间质干细胞通过wnt信号通路调控B细胞的外周分化治疗抗体介导排斥反应的机制研究

Antibody-mediated rejection (AMR), induced by donor specific antibody (DSA) derived from B lymphocytes, is an important risk factor for renal allograft dysfunction. AMR in kidney transplantation is refractory under current available therapeutic regimens. We have completed and reported the first study in which the efficacy and safety of mesenchymal stem cells (MSCs) on AMR in kidney transplantation was approved (Am J Transplant 2014). The subsequent ex vivo experiments showed that MSCs therapy decreased DSA level and increased the proportion of IL-10(+)regulatory B cells (Bregs). Meanwhile, Wnt5a, a critical protein regulating cell differentiation, was also increased after MSCs treatment. We therefore propose the hypothesis that MSCs can direct peripheral differentiation of B lymphocytes to shift from DSA-secreting plasma cells to IL-10(+)Bregs through Wnt5a signaling pathways, and thus exert therapeutic effect on AMR. Based on our previous studies, we intend to perform both in vitro and in vivo animal experiments to ascertain the effect of MSCs on peripheral differentiation of B cells. Besides, we aim to clarify the critical role of Wnt5a in the process above as well as in the downstream signaling pathway in which it is involved. Furthermore, we are going to uncover the correlation between MSCs-derived Wnt5a and therapeutic effect of MSCs on AMR.This project will uncover the underlying cellular and molecular mechanisms of MSCs therapy on AMR, and provide new theoretical explanations and experimental evidence for an in-depth understanding of the immunomodulatory mechanism of MSCs in transplantation settings.

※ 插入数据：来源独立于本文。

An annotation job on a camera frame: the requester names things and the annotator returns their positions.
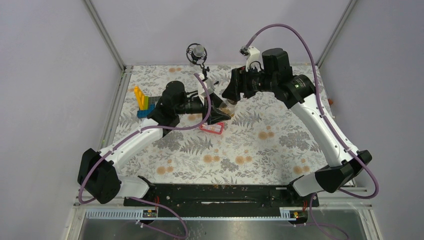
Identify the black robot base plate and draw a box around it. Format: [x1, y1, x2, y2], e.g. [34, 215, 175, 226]
[140, 183, 316, 208]

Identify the white pill bottle orange label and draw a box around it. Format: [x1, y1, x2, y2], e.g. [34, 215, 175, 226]
[228, 108, 235, 118]

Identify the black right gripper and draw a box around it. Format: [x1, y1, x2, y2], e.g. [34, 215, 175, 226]
[221, 63, 277, 102]

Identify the blue lego block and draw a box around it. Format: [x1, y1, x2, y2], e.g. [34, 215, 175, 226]
[136, 104, 155, 119]

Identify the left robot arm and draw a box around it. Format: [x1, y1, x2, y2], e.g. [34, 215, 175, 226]
[77, 81, 231, 206]

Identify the floral patterned mat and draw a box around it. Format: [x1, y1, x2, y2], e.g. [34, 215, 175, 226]
[113, 65, 327, 185]

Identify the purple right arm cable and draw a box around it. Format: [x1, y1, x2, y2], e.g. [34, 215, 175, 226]
[243, 23, 380, 240]

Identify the grey lego baseplate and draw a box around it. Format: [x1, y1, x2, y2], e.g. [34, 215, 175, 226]
[148, 96, 162, 105]

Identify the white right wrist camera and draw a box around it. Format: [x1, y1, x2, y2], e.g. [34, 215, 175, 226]
[239, 46, 261, 72]

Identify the black microphone tripod stand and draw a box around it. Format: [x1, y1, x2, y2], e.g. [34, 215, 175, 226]
[199, 64, 220, 86]

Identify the grey microphone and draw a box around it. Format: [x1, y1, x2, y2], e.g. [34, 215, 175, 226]
[186, 43, 207, 66]

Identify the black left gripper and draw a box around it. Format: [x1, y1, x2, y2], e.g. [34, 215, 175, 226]
[176, 93, 232, 124]

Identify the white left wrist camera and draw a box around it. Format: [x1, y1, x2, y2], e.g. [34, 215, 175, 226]
[197, 78, 215, 99]

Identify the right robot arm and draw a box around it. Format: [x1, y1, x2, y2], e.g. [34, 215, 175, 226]
[222, 46, 372, 206]

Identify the yellow lego block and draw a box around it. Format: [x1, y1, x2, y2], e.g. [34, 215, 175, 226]
[134, 86, 149, 111]

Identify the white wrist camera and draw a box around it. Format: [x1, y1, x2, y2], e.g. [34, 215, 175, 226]
[239, 46, 261, 72]
[197, 78, 215, 99]

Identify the red pill organizer box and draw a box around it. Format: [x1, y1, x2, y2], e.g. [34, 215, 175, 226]
[199, 122, 225, 135]

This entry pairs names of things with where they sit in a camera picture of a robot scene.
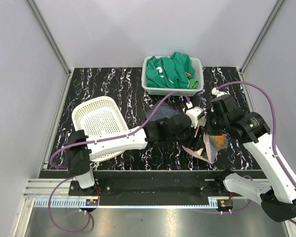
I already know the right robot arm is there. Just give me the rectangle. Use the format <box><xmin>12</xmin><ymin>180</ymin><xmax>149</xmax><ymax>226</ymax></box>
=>
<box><xmin>207</xmin><ymin>92</ymin><xmax>296</xmax><ymax>222</ymax></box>

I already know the green clothing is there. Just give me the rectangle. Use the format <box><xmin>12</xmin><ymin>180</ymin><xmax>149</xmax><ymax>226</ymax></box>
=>
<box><xmin>146</xmin><ymin>52</ymin><xmax>200</xmax><ymax>89</ymax></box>

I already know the fake pineapple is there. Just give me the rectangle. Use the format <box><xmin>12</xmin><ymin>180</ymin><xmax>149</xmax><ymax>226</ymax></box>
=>
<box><xmin>209</xmin><ymin>134</ymin><xmax>228</xmax><ymax>150</ymax></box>

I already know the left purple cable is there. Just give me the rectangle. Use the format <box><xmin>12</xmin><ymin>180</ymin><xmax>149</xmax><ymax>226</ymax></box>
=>
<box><xmin>47</xmin><ymin>90</ymin><xmax>192</xmax><ymax>233</ymax></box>

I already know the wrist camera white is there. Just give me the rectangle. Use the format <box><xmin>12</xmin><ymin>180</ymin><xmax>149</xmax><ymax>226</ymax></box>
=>
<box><xmin>185</xmin><ymin>102</ymin><xmax>207</xmax><ymax>129</ymax></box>
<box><xmin>211</xmin><ymin>87</ymin><xmax>229</xmax><ymax>98</ymax></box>

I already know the white perforated basket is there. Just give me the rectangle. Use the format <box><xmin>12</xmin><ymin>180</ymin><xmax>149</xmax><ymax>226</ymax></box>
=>
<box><xmin>72</xmin><ymin>96</ymin><xmax>130</xmax><ymax>162</ymax></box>

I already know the clear zip top bag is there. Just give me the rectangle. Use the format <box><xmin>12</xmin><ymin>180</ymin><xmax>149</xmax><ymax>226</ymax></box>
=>
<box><xmin>182</xmin><ymin>132</ymin><xmax>220</xmax><ymax>163</ymax></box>

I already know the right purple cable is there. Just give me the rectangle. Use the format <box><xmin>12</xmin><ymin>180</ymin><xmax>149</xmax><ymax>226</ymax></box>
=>
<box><xmin>217</xmin><ymin>81</ymin><xmax>296</xmax><ymax>228</ymax></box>

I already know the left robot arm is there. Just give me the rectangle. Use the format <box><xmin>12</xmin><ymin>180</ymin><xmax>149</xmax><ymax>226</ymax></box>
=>
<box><xmin>65</xmin><ymin>113</ymin><xmax>206</xmax><ymax>196</ymax></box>

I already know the purple cable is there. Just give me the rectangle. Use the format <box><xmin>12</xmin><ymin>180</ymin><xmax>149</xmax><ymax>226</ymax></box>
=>
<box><xmin>47</xmin><ymin>90</ymin><xmax>192</xmax><ymax>233</ymax></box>
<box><xmin>217</xmin><ymin>81</ymin><xmax>296</xmax><ymax>228</ymax></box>

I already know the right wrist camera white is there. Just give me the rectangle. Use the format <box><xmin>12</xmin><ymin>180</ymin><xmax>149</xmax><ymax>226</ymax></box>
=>
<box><xmin>211</xmin><ymin>87</ymin><xmax>229</xmax><ymax>98</ymax></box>

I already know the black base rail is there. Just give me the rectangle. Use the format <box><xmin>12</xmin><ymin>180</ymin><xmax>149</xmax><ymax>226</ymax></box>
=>
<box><xmin>36</xmin><ymin>178</ymin><xmax>240</xmax><ymax>209</ymax></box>

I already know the grey plastic basket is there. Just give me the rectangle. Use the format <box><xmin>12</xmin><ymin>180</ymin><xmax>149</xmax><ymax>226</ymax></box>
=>
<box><xmin>141</xmin><ymin>52</ymin><xmax>204</xmax><ymax>96</ymax></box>

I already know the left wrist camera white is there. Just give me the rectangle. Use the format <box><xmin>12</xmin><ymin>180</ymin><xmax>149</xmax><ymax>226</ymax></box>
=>
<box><xmin>185</xmin><ymin>102</ymin><xmax>207</xmax><ymax>129</ymax></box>

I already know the dark blue cloth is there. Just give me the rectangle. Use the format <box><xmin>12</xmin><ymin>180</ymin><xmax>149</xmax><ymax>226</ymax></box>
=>
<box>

B细胞产生供体特异性抗体(DSA)介导的排斥反应(AMR)是导致移植肾远期失功的重要危险因素，治疗棘手且疗效不佳。我们首次明确了间质干细胞(MSCs)治疗肾移植AMR患者的疗效和安全性(Am J Transplant. 2014)。进一步体外实验发现，MSCs降低DSA水平且增加IL-10+调节性B细胞(Bregs)比例，同时细胞分化调控蛋白Wnt5a升高。据此提出科学假设：MSCs通过Wnt5a调控B细胞向IL-10+Bregs分化而非向产生DSA的浆细胞分化，从而治疗AMR。在前期基础上，拟通过体内外实验进一步明确MSCs对B细胞外周分化的影响作用，探明Wnt5a在其中的关键作用及参与的下游信号通路，阐明MSCs来源的Wnt5a与其治疗AMR作用的相关性。本项目将揭示MSCs治疗AMR的细胞与分子机制，并为深入认识MSCs的移植免疫调节机制提供新的理论解释和实验依据。

在前期基础上，本课题进一步研究MSCs对B淋巴细胞外周分化特别是CD5+调节性B细胞的影响，并研究Wnt5a在其中的作用及分子机制。成功建立小鼠肾移植抗体介导排斥反应ABMR动物实验模型，结合体外细胞学实验，发现MSCs诱导CD5+调节性B细胞分泌IL-10，抑制wnt信号通路可减少CD5+B细胞IL-10的产生，并发现wnt信号通路可能通过HIF-1α调控CD5+ B细胞的免疫调节能力。本项目资助下还研究了供体来源游离DNA、可溶性CD146和Baff在肾移植ABMR诊断中的辅助作用。课题进展顺利，完成了合同书主要研究任务。以上研究结果发表SCI论文9篇，美国移植学会年会（ATC）口头报告1次并获学会颁发的Young Investigator Award，尚余部分结果在资料整理和撰写论文。